So I think the facebook status that I put up at the time adequately describes the terrible bus journey that we had to endure to get from Uyuni to Sucre at the end of the 4 day tour. Well, actually, I had to keep the complaining down becuase of word count allowances but you get the gist : "Chris Ellisdon is experiencing travel in true South American style and has just completed the worst bus journey in the world EVER! Huge man asleep on me, old man sitting on my feet, disco lighting along the ceiling, man snoring, 4 people standing sitting in the ailse, someone playing loud music on phone at 12am, dust coming in from window, hot with Bolivian man sweat and a crazy bus driver that likes beeping and rams the brakes".

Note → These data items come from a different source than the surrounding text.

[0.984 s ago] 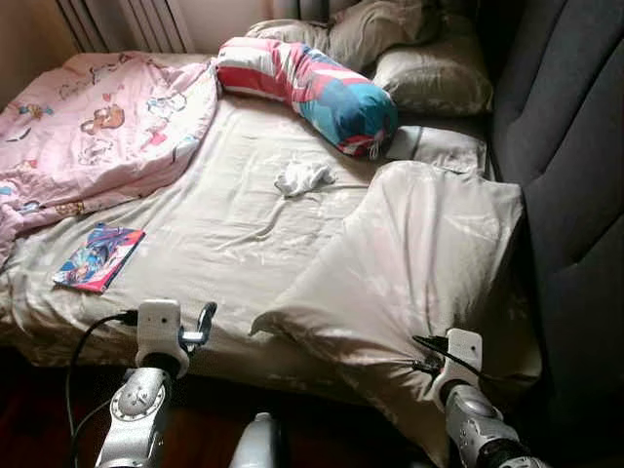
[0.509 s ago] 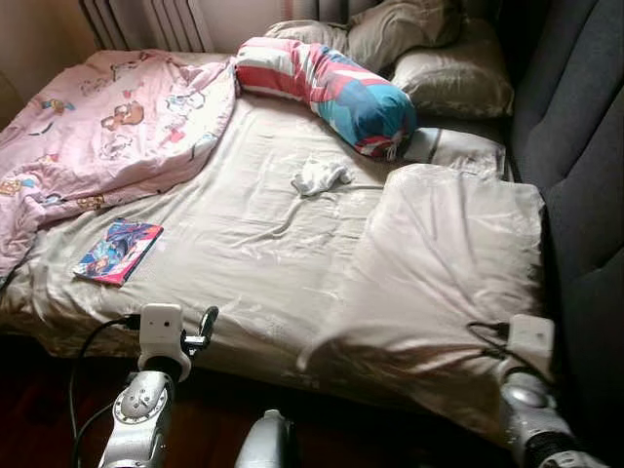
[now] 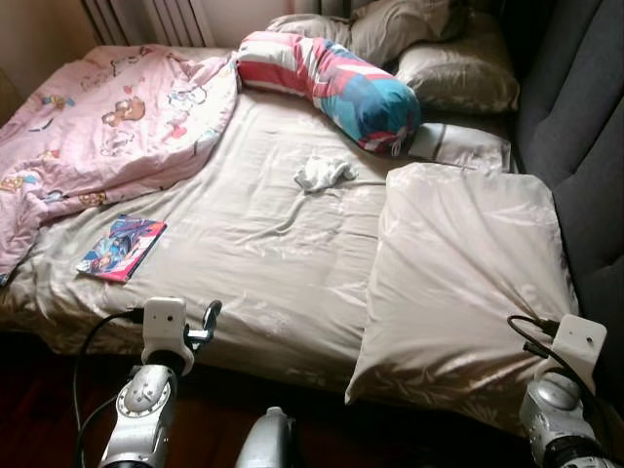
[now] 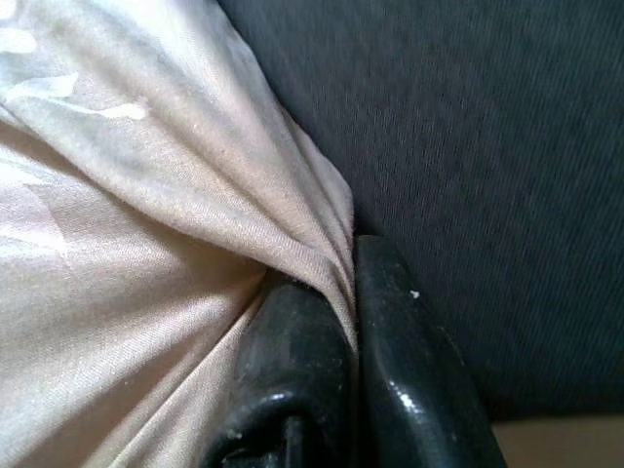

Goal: Clean up the room

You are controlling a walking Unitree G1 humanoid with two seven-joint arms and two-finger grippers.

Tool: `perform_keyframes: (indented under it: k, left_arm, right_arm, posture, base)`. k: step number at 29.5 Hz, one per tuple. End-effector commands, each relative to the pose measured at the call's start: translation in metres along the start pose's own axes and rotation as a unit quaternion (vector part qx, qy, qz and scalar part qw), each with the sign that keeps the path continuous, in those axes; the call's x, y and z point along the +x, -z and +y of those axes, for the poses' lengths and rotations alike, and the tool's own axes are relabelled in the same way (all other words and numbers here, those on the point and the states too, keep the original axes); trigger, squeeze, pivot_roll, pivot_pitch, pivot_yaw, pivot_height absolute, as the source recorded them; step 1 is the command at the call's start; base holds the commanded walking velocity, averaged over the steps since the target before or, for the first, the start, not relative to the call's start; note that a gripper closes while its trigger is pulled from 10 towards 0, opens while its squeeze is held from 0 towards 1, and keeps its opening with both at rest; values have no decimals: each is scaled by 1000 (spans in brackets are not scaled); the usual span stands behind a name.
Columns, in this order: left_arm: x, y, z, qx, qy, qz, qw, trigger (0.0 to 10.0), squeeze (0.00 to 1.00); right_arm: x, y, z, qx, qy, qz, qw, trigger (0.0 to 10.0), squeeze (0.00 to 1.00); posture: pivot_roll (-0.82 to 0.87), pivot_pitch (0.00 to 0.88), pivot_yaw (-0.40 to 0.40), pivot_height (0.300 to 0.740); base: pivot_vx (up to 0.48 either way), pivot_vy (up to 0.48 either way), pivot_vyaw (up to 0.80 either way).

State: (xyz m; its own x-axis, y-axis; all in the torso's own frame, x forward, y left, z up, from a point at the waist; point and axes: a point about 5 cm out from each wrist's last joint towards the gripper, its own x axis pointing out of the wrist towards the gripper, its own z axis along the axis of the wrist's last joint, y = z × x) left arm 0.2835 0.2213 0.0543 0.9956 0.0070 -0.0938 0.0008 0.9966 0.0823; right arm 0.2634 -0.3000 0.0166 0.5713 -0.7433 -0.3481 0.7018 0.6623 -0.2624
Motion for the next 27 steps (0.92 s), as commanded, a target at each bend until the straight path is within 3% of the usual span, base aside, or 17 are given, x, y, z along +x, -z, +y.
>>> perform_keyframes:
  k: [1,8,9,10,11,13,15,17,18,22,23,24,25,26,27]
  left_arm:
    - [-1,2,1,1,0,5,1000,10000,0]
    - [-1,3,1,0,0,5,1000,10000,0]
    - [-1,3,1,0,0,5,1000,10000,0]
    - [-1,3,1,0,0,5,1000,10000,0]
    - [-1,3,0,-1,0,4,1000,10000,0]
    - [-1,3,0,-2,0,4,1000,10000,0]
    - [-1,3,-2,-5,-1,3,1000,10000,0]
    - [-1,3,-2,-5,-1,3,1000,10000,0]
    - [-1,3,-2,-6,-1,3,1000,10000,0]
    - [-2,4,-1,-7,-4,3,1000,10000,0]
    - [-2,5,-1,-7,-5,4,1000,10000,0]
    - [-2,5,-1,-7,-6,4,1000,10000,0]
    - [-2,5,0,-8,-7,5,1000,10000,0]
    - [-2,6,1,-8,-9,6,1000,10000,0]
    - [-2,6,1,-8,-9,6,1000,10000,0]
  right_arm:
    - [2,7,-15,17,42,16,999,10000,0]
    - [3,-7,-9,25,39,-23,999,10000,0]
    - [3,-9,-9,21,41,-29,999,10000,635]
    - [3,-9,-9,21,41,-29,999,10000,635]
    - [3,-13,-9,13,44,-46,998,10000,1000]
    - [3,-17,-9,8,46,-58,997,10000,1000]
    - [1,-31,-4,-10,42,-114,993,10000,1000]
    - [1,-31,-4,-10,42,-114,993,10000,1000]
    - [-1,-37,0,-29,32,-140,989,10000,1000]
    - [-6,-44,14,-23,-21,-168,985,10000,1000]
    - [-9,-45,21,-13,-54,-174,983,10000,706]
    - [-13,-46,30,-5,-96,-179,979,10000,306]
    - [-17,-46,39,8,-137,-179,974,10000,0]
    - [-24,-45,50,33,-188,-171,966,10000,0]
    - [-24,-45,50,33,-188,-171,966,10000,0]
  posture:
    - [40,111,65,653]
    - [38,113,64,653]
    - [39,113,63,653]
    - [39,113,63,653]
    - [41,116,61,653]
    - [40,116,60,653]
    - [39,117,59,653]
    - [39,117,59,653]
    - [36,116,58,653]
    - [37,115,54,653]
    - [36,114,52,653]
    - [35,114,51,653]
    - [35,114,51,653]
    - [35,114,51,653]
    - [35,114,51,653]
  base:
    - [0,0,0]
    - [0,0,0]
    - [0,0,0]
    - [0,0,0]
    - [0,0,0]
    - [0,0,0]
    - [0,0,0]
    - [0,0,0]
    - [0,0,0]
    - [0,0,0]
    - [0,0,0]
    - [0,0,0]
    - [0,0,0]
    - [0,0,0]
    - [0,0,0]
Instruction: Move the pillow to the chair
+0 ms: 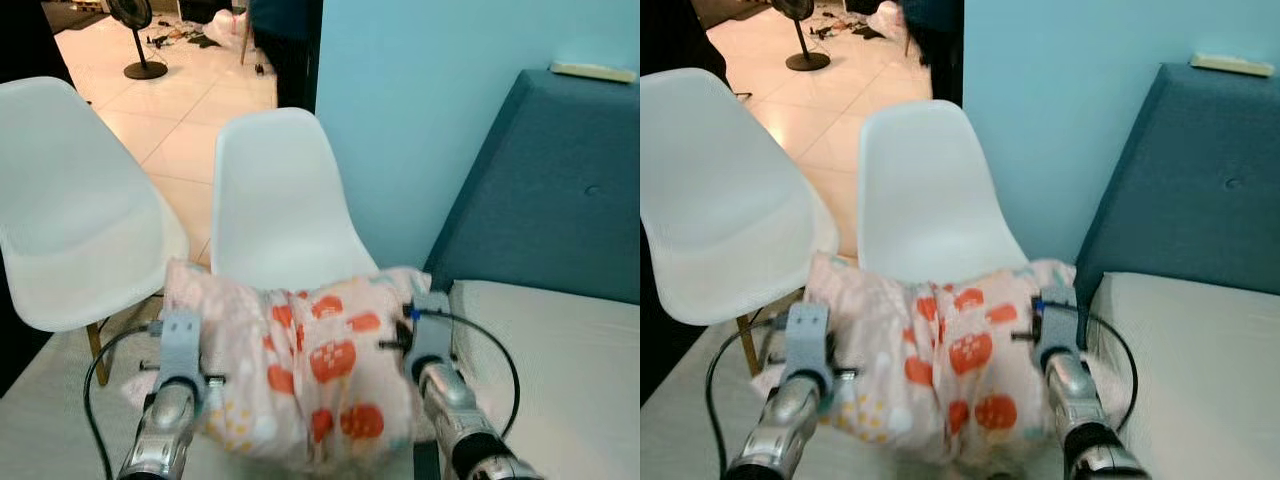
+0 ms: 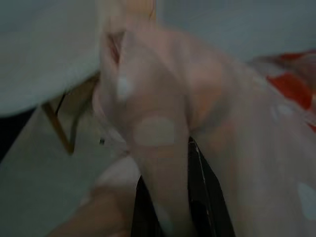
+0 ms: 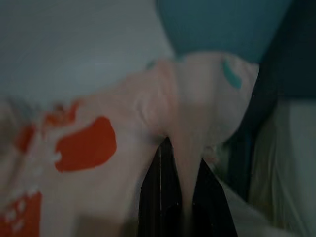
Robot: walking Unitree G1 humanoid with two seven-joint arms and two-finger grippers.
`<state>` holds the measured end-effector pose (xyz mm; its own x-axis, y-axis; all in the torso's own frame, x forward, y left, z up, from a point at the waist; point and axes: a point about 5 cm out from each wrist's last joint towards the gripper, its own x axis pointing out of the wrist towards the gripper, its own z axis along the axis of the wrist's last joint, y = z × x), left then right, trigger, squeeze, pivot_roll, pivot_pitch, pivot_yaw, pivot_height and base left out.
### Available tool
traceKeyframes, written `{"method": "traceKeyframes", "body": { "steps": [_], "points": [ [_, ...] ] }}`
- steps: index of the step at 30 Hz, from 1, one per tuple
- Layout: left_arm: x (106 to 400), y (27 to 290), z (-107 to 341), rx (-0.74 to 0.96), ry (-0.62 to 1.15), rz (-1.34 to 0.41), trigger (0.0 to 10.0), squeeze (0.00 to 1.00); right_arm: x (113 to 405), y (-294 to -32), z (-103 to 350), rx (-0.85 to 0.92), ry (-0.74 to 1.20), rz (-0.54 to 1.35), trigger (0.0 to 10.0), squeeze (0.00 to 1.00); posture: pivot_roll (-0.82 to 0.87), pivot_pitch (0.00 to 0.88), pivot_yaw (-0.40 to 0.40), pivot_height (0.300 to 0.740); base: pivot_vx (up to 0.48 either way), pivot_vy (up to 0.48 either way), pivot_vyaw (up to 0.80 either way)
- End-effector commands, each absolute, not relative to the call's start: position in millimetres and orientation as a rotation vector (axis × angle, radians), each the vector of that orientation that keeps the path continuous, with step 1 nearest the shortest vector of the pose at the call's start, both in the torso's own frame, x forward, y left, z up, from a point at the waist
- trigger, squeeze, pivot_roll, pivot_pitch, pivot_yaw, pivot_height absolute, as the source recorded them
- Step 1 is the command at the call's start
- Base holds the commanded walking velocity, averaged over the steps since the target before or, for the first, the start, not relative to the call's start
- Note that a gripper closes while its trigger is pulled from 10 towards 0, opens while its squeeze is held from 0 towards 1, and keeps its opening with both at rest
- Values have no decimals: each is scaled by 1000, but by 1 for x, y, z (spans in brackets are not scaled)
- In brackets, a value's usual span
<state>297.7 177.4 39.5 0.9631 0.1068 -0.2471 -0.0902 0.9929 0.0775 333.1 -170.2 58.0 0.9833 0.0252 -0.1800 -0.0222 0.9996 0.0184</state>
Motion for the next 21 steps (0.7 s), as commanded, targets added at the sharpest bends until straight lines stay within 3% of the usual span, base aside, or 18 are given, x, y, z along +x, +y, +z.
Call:
{"method": "traceKeyframes", "body": {
  "steps": [1,10,21],
  "points": [
    [305,177,53,33,172,101,10000,0,342,-171,78,62,72,10,10000,0,-27,140,-57,720,0,0,0],
    [319,185,85,12,22,87,10000,0,352,-165,104,111,-49,30,10000,0,-20,111,-52,720,0,0,0],
    [315,184,74,101,82,90,10000,0,345,-154,78,46,83,66,10000,0,-10,105,-60,720,0,0,0]
  ]
}}
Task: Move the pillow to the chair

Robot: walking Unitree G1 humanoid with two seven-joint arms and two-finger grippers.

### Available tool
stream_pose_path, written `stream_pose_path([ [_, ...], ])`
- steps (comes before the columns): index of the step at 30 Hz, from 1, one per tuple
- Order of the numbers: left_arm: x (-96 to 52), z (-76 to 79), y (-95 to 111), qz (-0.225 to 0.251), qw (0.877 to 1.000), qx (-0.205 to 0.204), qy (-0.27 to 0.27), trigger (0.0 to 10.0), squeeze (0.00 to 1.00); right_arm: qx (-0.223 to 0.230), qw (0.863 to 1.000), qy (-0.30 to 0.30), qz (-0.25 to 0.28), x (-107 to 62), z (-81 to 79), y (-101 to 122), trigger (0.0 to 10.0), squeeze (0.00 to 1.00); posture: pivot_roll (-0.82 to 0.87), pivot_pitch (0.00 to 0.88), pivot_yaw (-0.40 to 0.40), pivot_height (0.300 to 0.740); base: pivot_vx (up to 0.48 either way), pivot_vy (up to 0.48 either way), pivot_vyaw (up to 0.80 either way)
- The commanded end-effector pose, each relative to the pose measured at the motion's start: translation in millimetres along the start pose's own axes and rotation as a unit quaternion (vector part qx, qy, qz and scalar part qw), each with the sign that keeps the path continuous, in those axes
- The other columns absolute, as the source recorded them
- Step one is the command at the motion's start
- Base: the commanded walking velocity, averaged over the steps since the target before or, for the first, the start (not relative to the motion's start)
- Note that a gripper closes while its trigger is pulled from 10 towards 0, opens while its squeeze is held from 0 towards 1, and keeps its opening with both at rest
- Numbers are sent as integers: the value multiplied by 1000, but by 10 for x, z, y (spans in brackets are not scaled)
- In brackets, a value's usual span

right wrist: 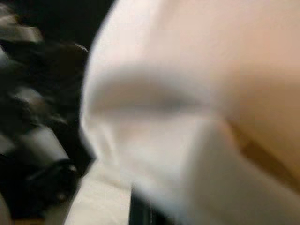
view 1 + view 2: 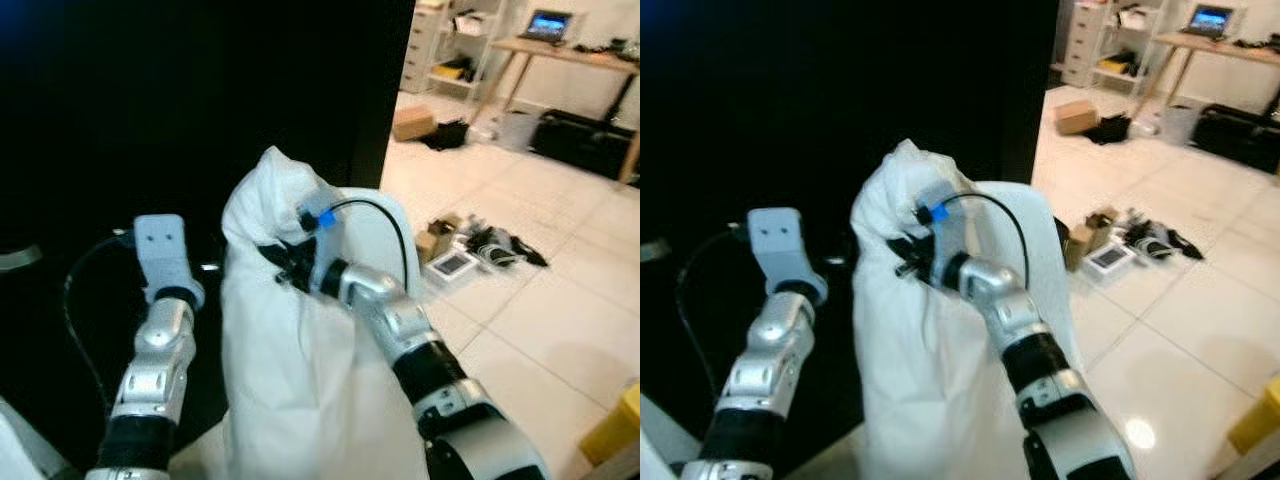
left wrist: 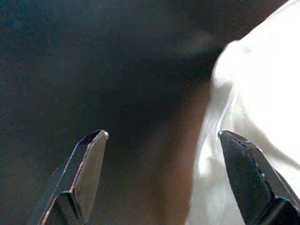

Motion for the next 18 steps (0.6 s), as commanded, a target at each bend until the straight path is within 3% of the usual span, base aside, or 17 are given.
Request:
stream_pose_path([
  [1,-10,21,-15,-5,1000,8,-2,10000,0,0,999,-35,-35,-10,104,-166,10000,0,-125,0,-25,740,0,0,0],
  [2,-13,19,-18,-6,1000,8,-2,10000,0,4,996,-70,-61,-46,227,-287,10000,0,-124,0,-26,740,0,0,0],
  [4,-13,19,-18,-6,1000,8,-2,10000,0,4,996,-70,-61,-46,227,-287,10000,0,-124,0,-26,740,0,0,0],
  [6,-22,9,-29,-8,1000,10,-1,10000,0,-1,986,-110,-123,-124,371,-579,10000,0,-125,0,-27,735,0,0,0],
  [14,-34,39,-32,-10,1000,18,-5,10000,0,24,980,-95,-175,-137,279,-896,10000,0,-130,1,-27,705,0,0,0],
  [18,-40,65,-25,-9,1000,23,-10,10000,0,17,965,-156,-212,-251,439,-1092,10000,0,-130,2,-28,685,0,0,0],
])
Point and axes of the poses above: a point about 5 cm out from each wrist's last joint towards the gripper, its own x axis pointing out of the wrist towards the gripper, its own y axis along the axis of the wrist's last joint, z = x × y, the point moved 5 cm from there along x, pointing out of the wrist towards the gripper, and after that the axes turned 13 degrees about x, right-handed, at the moved point
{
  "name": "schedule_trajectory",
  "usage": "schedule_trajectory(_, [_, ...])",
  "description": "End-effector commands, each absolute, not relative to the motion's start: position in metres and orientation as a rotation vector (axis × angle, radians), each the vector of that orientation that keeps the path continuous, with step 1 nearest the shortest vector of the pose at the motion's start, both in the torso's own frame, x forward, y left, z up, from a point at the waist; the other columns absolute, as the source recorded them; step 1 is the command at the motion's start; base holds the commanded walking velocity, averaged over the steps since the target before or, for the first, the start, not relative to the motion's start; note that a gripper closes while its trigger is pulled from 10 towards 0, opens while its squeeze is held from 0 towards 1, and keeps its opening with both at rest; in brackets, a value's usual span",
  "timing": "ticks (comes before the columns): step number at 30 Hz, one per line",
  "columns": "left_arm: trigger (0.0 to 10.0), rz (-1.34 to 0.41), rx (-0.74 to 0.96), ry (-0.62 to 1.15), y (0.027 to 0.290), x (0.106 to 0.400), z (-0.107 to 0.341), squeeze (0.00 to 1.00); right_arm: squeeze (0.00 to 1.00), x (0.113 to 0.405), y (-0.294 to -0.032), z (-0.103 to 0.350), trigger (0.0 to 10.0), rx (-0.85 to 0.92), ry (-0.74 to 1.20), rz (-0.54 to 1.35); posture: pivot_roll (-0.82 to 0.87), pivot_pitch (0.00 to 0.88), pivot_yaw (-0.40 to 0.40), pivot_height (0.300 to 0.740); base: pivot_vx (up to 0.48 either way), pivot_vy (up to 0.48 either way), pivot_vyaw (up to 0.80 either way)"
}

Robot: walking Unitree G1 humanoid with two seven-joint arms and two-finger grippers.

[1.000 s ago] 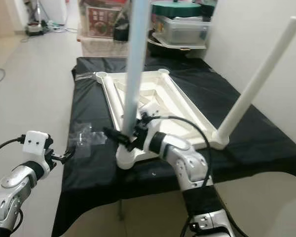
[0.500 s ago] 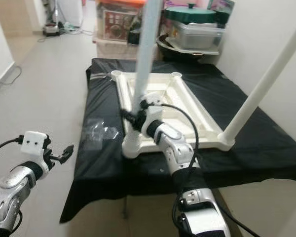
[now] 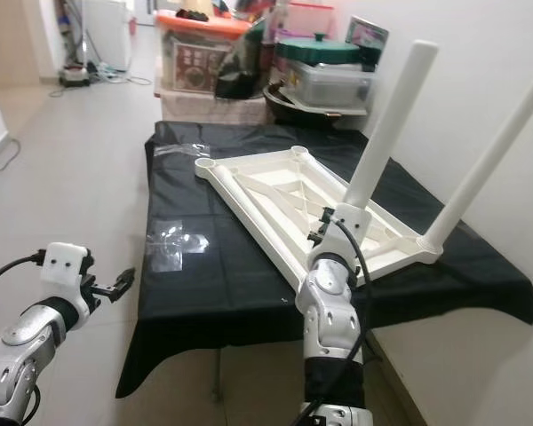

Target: Building children table

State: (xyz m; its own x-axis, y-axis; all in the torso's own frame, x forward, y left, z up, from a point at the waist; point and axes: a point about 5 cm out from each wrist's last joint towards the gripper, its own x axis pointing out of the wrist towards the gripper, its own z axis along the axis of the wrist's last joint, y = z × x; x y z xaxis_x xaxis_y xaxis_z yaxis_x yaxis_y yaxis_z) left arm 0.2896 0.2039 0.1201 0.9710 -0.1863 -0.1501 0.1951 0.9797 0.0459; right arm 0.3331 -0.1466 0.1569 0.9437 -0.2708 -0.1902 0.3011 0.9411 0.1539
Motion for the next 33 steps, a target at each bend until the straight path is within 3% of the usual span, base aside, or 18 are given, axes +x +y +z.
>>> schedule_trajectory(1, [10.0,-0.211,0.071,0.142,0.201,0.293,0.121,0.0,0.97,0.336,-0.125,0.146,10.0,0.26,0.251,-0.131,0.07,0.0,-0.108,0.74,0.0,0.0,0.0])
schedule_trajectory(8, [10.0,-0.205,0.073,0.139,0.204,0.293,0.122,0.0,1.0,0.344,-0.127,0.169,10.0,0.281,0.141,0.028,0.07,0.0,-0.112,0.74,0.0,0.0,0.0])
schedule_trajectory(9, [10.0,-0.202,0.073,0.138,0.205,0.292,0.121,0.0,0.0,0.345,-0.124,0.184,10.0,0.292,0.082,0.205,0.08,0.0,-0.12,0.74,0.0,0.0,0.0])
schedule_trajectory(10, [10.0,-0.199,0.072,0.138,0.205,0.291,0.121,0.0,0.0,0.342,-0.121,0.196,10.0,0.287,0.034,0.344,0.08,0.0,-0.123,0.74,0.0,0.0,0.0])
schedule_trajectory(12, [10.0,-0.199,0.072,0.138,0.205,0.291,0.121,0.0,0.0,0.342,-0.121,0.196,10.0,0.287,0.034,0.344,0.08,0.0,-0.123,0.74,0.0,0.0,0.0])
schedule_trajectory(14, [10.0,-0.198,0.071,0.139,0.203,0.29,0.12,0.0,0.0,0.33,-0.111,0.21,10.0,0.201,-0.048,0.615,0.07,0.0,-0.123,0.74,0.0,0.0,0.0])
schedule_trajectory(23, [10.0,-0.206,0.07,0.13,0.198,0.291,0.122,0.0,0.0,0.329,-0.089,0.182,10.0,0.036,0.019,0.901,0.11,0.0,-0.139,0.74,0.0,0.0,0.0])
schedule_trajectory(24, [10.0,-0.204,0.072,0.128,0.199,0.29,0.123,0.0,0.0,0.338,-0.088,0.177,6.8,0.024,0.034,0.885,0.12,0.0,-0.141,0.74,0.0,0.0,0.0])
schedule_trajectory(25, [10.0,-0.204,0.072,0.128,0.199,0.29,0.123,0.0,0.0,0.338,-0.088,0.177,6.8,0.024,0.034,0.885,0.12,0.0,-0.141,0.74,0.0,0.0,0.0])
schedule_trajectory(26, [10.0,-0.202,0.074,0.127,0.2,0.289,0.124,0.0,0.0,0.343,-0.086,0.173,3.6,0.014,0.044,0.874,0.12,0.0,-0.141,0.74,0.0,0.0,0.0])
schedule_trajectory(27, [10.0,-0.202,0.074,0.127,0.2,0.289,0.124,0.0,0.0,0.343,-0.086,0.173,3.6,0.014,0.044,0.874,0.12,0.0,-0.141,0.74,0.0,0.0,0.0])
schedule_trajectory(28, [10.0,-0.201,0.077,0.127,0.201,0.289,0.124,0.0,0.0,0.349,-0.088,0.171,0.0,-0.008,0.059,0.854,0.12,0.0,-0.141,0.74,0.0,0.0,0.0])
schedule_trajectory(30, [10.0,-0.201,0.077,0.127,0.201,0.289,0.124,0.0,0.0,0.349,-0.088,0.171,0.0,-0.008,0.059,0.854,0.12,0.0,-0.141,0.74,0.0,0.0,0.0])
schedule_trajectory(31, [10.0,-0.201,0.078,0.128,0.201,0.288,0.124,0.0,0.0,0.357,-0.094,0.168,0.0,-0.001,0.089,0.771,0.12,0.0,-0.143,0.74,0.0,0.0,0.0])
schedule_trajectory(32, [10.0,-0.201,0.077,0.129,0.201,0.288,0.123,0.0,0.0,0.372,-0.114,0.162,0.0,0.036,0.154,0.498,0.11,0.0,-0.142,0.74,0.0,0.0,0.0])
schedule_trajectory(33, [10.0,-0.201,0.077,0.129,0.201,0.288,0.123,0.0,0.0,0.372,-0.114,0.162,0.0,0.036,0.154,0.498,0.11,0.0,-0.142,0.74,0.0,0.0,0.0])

I failed to mention the fact that someone was playing Old MacDonald on their phone for alot of the night and we had to make an unscheduled stop to move all our stuff into a taxi to drive with a maniac for the rest of the way who insisted on pumping out loud music through clapped out speakers and was obviously a hardened SEGA Rally driver. You have to laugh though - which is what Anni, Annie and I did for a lot of the way. Could have been worse - we spoke to someone afterwards who had been on a similar bus, but where the headlights had failed, the bus driver had a man shining a torch through the front windows to show the way.... AT NIGHT, ON A MOUNTAINOUS INTER CITY BUS JOURNEY.
We made it to Sucre alive and found a hostel to stay early in the morning. The first thing we did is sleep having had very little on the epic journey. Once we had a few hours and had showered, we set out to see the city. We warmed to Sucre straight away. It is a much cleaner, picturesque and almost regal city, strewn with old colonial buildings with ceramic roofing and wooden balconies. There was a hustle and bustle about the town but with nice street salespeople, fruit and veg stands, and in a way that still gave it a relaxed feeling. The central Plaza is particularly beautiful with (as most do) an old cathedral and nice cafes and restaurants over looking the square. The square also has the House of independence looking onto it, the building in which the Bolivian declaration of Independence was signed and so containing a heap of memorabilia from that time. We decided to catch a "Dino tours bus" that leaves the plaza twice a day and goes up to the nearby Cretacious park up on the mountain (15 minute drive), which is the site of where limestone extractors came across a whole series of prehistoric dinosaur tracks, from huge long-necked sauropods to small raptor types, running up the face of the mountain. The park, located on the neighbouring mountain, looks across to these and explains how they were made and has recreated a cretacious environment containing life sized models of all of these creatures. Some were pretty ugly actually, and somehow these South American species were slightly different to their North American cousins, a lot of whom we know through Hollywood. The park did provide a good view of the city also, showing just how nicely it sits on the mountain range.
We treated ourselves to a nice nice out while in Sucre also - taking in some of the local bars and having a dance for the first time in ages. We went to a real local club and seemed to be the only foreigners in there bar one (he looked really foreign!) and had a dance to some proper latin american rhythyms, which was great to unwind to and mix in with the locals, even though our dance moves were a little crazier! So then, having stayed in Sucre for a couple of days, seen some lovely things and regathered ourselves, we took a cab to Potosi - the silver mining city of Bolivia with aapproximately 500 years of mining history.